La mujer que conocimos

 

El hermano mayor calla. No había ensuciado el auto tan temprano por una tirada de cartas a la gorra. Para saber el futuro estaba el horóscopo de las revistas del diario.

Entonces es el gran asunto, dice el viejo brujo, y el gran asunto, sabrán, requiere que antes desembolsen una buena suma de dinero. Luego corre los billetes del centro de la mesa como si el pago no le importara. En ese momento los hermanos escuchan un gemido de placer.

Cuando llegan a la puerta del dormitorio el viejo empuja la cortina de flecos de plástico y descubre a la joven en la cama con lisos pechos húmedos desnudos y mirada extasiada, anhelante, como si recién hubieran terminado de poseerla no del todo bien.

En la sala la joven se sienta entremedio de los hermanos. El viejo solicita que los presentes cierren los ojos. Avisa, cuando la joven los abre después de los hermanos con mirada nueva, inteligente y clara, que la mujer que conocieron ya está con ellos.

El menor espera afuera del dormitorio.

Pasa el tiempo y sale el mayor. Agotado, sonriente, acompaña hasta el dormitorio a su celoso y atónito hermano, aclarándole que le queda sólo una hora para disfrutarla.

El menor sale en mitad de tiempo que el mayor. Lleva a la mujer de la mano hasta los pasillos mustios de la abandonada plantación, donde se pierde con ella para retornar abstraído. Ella se sienta en medio de los dos en el escalón de la entrada de la casa. Adentro, el viejo está arrodillado ante un altar de velas con formas de santos. Con un encendedor de cocina prende una más.

Los hermanos piensan que la mujer sabe que está de vuelta. Que la muerte no perdona. No habla demasiado, está al tanto de todo, olvida su preferencia por el menor y el maltrato del padre de ambos, dueño de la fábrica donde años atrás se conocieron. Prefiere criticar el clima nublado y disfrutar de una ciruela blanca recién arrancada.

Ellos la miran embelesados ¿Y si la vida no era lo que habían pensado?

Hasta que reaparece el viejo y los invita a pasar adentro a los dos.

Les comenta que puede sostener el hechizo más tiempo si duplican la suma pagada. Y que después de ese tiempo su amada abandonará el cuerpo de la joven y retornará al más allá.

El mayor dice que en el coche tiene más dinero. Y además un vino de los buenos. Vuelve y se para detrás del viejo. Levanta la pistola. El cerebro del brujo va a parar al medio de la mesa. El viento sopla. Las velas se apagan.

Cuando salen de la casa, la mujer está bañándose desnuda en el tanque australiano.

Luego de compartirla, comentan historias sórdidas de otros ex-empleados, y proyectan un futuro en común en una isla del Tigre, hasta que el menor decide entrar a la casa para retirar el cuerpo del viejo, y al hacerlo descubre en un sillón frente a un televisor una libreta de anotaciones con la historia del romance de él y su hermano con la secretaria de su padre, donde se describen episodios que han vivido, expresiones y modo de hablar de la difunta y amada Carmen, y sale con la intención de avisarle al mayor que todo fue un engaño, pergeñado con la ayuda del amigo en común que les había recomendado apuntar hacia la cabaña del viejo brujo con la promesa de vivir lo inimaginable y recuperar lo irrecuperable.

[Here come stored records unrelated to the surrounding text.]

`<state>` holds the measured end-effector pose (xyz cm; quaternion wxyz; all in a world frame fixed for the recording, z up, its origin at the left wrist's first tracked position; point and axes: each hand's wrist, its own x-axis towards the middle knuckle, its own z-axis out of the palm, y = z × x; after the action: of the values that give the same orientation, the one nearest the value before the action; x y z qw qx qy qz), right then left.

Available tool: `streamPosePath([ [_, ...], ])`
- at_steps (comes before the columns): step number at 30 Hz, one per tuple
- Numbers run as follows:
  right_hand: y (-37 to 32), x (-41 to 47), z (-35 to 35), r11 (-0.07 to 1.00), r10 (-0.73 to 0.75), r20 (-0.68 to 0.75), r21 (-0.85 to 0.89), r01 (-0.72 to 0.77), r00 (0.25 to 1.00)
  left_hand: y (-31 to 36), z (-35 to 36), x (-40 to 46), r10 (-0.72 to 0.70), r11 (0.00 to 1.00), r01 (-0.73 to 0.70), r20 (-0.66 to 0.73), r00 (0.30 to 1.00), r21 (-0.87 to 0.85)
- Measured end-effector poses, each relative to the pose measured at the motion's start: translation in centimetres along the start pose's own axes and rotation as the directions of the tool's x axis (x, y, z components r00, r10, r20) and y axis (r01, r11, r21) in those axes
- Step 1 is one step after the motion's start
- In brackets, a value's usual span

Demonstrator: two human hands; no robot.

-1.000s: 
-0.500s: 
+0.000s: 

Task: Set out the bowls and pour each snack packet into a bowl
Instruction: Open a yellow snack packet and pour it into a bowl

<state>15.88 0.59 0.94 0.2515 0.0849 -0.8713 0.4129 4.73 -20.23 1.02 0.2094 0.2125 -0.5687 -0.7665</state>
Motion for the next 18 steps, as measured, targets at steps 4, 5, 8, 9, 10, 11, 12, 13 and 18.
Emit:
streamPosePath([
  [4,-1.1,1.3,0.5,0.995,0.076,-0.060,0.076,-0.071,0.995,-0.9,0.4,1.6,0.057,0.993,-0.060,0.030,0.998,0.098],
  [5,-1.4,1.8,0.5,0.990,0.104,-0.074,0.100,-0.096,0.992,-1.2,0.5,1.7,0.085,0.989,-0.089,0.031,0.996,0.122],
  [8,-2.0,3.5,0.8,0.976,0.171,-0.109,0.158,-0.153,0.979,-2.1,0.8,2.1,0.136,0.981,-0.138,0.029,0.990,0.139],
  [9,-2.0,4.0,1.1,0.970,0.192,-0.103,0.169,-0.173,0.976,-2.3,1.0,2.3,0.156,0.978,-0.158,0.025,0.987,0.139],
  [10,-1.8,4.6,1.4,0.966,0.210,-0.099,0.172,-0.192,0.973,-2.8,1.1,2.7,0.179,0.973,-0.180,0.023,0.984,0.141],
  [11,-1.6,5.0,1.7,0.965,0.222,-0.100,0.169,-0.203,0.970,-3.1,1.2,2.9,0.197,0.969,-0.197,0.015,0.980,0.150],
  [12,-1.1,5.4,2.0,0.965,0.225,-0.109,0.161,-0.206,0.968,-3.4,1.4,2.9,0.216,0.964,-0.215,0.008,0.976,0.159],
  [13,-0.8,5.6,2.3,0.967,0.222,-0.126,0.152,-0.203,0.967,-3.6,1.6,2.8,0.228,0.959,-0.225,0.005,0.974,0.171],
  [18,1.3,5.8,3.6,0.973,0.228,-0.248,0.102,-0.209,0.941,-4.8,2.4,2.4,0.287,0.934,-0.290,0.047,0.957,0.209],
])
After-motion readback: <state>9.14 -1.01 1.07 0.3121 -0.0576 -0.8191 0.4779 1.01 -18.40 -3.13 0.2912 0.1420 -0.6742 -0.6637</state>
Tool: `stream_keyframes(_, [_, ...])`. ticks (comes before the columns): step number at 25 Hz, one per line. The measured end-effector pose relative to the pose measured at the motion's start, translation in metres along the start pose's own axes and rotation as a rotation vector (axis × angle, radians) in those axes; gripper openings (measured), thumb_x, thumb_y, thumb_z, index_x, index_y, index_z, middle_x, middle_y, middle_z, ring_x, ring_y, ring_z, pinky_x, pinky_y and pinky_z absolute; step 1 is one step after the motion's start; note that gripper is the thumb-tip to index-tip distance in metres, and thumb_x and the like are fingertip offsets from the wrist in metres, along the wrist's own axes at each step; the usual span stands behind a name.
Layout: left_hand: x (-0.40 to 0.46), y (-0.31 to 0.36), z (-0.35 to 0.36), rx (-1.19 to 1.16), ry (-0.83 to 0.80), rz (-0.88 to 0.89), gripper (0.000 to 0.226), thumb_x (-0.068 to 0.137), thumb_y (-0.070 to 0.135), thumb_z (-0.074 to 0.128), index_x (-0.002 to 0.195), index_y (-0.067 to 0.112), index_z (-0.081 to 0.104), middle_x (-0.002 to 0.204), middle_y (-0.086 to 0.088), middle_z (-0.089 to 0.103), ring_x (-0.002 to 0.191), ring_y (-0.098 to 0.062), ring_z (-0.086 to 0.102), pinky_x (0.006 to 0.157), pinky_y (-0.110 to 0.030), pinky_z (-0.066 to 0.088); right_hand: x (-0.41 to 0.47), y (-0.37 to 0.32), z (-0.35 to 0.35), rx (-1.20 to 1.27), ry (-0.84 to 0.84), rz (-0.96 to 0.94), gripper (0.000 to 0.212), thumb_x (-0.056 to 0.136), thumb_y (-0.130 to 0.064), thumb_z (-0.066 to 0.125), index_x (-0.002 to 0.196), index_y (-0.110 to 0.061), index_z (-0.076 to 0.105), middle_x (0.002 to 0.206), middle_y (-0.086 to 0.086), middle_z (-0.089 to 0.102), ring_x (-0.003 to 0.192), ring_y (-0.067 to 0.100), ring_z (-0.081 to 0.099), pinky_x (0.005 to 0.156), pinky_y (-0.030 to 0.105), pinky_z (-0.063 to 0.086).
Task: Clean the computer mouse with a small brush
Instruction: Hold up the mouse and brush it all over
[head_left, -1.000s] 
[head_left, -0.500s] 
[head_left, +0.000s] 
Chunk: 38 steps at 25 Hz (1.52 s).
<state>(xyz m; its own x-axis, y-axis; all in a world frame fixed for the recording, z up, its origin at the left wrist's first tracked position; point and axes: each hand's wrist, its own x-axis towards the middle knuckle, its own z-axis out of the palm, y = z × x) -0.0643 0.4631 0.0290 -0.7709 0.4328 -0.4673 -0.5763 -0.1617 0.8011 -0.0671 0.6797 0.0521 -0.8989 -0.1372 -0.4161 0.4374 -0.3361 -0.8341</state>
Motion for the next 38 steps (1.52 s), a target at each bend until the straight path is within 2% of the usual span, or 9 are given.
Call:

Los ojos brillantes de otra joven lo observan cavilar desde el dormitorio. La adolescente traba la puerta. El menor la abre a la fuerza. Por una ventana observa a la chica que le clava la mirada desde un matorral. Puros ojos negros. La adolescente se da vuelta y desaparece, como si la mancha de los cardos rosados soplados por un ventarrón la borraran.

El menor retorna al tanque. En su imaginación hunde la cabeza de la joven médium en el agua hasta la asfixia. Pero al llegar le convida un cigarrillo.

Ella sonríe y exhala el humo rápido, como en el pasillo de la fábrica. Como si fumara sólo para estar con ellos. Como antes. ¿Y si, después de todo, Carmen había retornado de la muerte y la libreta de anotaciones formaba parte del proceso de invocación?

Sin esa mujer los días en la fábrica eran eternos.

Carmen lo llama otra vez, para abrazarlo junto al mayor. Entre los tres, enchastran más el agua sucia del tanque. Luego, tirados en el pasto, secan sus carnes mojadas y pegajosas con la ayuda del viento fresco de la tarde.

Parten los hermanos en el auto. Al atardecer, con el cadáver del viejo brujo en el baúl. La joven en el asiento trasero se da vuelta para mirar con las pupilas dilatadas a la ya oscurecida casa.